In July 1864, the members of the California Geological Survey named the tallest peak in the 48 contiguous states after Josiah Whitney, the State Geologist of California and benefactor of the survey.

Before Eli Whitney’s gin entered into widespread use, the United States produced roughly 750,000 bales of cotton, in 1830. By 1850 that amount had quadrupled to 2.85 million bales. This production required more slave labor; slave numbers similarly increased from 700,000 in 1830 to 3 million in 1850. Many historians argue that the cotton gin was thus one of the causes of the Civil War.

Although the great migration of much of the South’s black population to the industrial cities of the North in the early 20th century is well known, much less is documented about an earlier one before the Civil War - the mass sales of slaves from the tobacco-growing areas of the slave states to cotton-growing areas further south, to satisfy the booming cotton economy. The widespread abuse and splitting of families horrified a white population used to considering the “peculiar institution” essentially benign. Stephen Foster’s “My Old Kentucky Home”, in its original form prior to it being cleansed of its uncomfortable parts, described the destruction of a tobacco-plantation slave family by sales “down the river”.

In March 1859 a large slave sale took place outside Savannah GA where 429 slaves were sold. Families were sold together to keep members together, as was common practice. The total of the sale netted $303,850 which equals $6.7M in today’s dollars. That averages to almost $16,000 on average per slave in today’s dollars.

The savannah monitor (Varanus exanthematicus) is a medium-sized species of monitor lizard native to Africa.
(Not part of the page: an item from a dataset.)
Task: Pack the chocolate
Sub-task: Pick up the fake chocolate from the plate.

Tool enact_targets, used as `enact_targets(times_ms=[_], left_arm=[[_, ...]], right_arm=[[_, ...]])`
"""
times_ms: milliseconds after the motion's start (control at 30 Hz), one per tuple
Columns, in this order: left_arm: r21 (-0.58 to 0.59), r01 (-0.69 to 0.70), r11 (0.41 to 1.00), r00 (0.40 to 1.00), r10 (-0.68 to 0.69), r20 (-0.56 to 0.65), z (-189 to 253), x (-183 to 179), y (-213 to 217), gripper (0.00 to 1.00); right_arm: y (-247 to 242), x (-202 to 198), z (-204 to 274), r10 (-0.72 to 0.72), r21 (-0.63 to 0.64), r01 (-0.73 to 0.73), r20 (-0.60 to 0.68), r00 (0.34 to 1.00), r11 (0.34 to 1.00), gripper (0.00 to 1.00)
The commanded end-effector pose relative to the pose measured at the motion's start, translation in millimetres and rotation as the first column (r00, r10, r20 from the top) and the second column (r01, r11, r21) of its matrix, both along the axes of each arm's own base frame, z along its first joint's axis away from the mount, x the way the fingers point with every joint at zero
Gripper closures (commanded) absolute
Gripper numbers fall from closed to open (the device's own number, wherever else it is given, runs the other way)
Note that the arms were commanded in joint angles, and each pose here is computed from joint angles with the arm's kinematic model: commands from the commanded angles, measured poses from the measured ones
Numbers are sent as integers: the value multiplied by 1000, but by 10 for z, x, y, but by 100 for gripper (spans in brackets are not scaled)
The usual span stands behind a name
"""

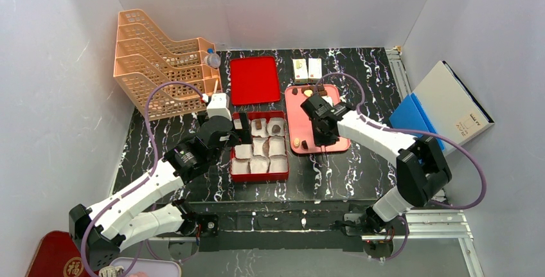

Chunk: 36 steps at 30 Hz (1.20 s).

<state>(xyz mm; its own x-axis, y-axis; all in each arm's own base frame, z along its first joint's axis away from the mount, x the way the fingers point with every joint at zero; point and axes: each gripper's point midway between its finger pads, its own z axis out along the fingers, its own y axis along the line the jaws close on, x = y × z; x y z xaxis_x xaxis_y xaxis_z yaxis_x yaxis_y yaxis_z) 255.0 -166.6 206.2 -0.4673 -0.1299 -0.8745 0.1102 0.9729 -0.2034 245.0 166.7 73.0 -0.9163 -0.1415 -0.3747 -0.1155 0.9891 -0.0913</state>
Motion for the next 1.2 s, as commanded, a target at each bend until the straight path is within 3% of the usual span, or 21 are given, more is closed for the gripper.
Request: enact_targets(times_ms=[0, 533, 1167], left_arm=[[-26, -4, 1000, 1000, 5, 29, 125, 29, -24, 2], [-93, -21, 995, 998, 26, 50, 1, -60, 57, 2], [-89, -23, 996, 999, 27, 39, -125, -57, 50, 2]], right_arm=[[-66, 80, 352, -13, 5, 13, 45, 999, 1000, 74], [-145, 332, 492, -9, 100, 12, -32, 999, 995, 63], [-62, 298, 222, -22, 104, 35, -130, 991, 994, 60]])
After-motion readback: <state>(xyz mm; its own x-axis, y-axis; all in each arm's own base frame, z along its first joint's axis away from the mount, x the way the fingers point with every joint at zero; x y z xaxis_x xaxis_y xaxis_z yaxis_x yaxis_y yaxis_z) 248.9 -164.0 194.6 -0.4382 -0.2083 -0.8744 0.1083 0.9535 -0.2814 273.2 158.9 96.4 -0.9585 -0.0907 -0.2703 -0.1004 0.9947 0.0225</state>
The species is known as Bosc’s monitor in Europe, since French scientist Louis Bosc first described the species.

(Say “Bosc’s savannah monitor” fast five times.)

In play:

Sliced white bread was first sold in Chillicothe, Missouri in 1928. Otto Rohwedder, a bakery employee, invented a machine to slice loaves of white bread, and packages of white bread already sliced were first put on sale in Chillicothe.